This must be a universal roster but you seem to have a bunch of pent up aggression. If kids are in your way, blip em- that's why the front is so far from the handle. If the elderly are in you way, same rule applies + they have wheels, so they get more distance from the bump. I have no advice on the overly-friendly staff but I'm sure you'll find something


rm_smosmof2 67M
3240 posts
4/13/2006 10:56 pm

Amen! sister, you have spoken the truth.

It's all part of the cultural shift away from courtesy that is overwhelming our society. My own pet peeve is that when I was growing up, after we took our groceries out to the car, we took the cart back to the outside of the store. I'm not sure when things changed, but for quite a while now (maybe even decades!) the procedure has become take your cart to the car, unload it, and leave the cart out in the middle of the parking lot, where within 30 seconds it will find a way to take up two parking spaces unless the next person trying to park is willing to either scrape up his car, or stop the car, get out of the car, and move the damn things. I, personally, make a point of picking up and least one loose cart in the lot and moving it at least to one of those drop off stations, if not all the way to the front of the store.

In general, courtesy to others has become a lost art in our culture.


dudeman6000 34M

4/14/2006 2:02 am

Funny observation.
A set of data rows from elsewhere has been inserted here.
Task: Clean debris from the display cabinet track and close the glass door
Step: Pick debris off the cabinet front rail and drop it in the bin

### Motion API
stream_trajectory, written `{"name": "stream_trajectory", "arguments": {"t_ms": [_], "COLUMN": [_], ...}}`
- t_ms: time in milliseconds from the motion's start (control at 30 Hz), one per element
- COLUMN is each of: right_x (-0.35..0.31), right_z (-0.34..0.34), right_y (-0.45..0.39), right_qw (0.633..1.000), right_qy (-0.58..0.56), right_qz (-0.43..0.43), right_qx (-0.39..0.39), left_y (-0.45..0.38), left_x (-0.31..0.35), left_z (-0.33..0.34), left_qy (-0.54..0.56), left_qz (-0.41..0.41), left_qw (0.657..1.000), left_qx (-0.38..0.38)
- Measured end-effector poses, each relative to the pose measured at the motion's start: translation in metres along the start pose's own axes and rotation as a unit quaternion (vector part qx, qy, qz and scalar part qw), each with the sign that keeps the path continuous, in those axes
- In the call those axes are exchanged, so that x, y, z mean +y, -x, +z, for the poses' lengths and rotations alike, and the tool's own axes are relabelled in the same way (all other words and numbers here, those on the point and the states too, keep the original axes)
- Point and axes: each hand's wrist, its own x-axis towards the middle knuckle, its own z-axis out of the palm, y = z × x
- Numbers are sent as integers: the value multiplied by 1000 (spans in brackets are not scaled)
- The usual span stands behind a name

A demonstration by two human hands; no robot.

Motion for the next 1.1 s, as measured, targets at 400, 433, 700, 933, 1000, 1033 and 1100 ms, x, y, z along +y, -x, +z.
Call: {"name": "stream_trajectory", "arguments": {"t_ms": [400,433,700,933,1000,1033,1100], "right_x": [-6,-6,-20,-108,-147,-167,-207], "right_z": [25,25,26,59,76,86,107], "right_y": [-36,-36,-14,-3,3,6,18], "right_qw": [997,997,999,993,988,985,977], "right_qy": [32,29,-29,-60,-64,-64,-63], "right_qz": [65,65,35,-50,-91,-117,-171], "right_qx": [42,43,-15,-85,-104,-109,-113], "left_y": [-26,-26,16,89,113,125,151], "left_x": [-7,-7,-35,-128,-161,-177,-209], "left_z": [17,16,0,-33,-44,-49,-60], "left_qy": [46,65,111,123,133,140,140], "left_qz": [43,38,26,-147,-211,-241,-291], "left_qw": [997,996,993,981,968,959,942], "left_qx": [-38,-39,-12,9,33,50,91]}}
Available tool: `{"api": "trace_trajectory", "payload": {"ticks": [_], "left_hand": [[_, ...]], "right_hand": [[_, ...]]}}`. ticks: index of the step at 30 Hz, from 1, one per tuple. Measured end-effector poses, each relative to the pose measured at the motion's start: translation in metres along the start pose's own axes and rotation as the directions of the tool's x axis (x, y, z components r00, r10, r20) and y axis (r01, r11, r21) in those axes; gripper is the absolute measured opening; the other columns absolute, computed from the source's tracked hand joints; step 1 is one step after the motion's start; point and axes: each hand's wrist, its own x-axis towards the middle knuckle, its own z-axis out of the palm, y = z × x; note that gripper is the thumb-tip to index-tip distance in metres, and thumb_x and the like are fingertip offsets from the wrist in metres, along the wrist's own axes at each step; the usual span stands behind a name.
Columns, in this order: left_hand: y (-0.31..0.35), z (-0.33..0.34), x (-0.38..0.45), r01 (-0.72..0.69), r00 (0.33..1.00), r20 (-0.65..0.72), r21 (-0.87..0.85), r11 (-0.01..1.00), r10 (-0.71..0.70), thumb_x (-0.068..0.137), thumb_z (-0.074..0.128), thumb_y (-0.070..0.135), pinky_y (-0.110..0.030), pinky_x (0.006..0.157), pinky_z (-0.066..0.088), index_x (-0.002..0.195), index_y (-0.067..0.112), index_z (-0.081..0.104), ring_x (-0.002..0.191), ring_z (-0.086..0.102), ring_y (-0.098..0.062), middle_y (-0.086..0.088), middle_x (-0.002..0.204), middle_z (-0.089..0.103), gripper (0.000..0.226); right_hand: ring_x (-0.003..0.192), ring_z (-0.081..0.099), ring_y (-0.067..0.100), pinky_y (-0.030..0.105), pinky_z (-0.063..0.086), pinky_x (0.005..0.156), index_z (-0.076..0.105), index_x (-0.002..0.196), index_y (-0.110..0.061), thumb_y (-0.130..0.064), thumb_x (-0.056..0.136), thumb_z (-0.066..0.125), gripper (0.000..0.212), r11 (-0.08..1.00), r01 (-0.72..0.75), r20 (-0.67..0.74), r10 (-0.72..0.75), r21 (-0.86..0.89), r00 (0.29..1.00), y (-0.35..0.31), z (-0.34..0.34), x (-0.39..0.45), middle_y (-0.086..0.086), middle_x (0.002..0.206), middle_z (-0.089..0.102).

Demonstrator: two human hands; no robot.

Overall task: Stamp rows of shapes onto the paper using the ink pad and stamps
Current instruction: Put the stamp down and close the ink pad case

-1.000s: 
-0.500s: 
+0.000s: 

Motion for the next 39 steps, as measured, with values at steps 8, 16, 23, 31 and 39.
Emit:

I have to say that my very first job was a bag boy than later a promotion led me to cashier at a local grocery store. I took pride and was regularly complimented by customers about my speed and efficiency to get the task done. That being said now that I've been strictly a customer for the last six years I can say I still don't feel any sympathy towards any form of customer at all EXCEPT for the people who just wanted to get in and out with their sanity, people like you. Those were the only types that I liked because I am exactly the same. I never liked and still don't like the types of people I see who after the purchase stare at the fuckin' receipt like they are just hoping that there is a mistake just to start some shit with the blue collared working class cashier.


SlimGoodGuy 38M

4/14/2006 3:53 pm

okay okay, i gotta smack a little reality into the mix here because i'm seeing a lot of "it's not me, it's you" getting passed around.

dudeman, to just reply to the end of that comment, those mistakes happen more often than you think. they are checking because it's happened to them before at some point.

how many times have they gotten your order wrong at a fast food joint?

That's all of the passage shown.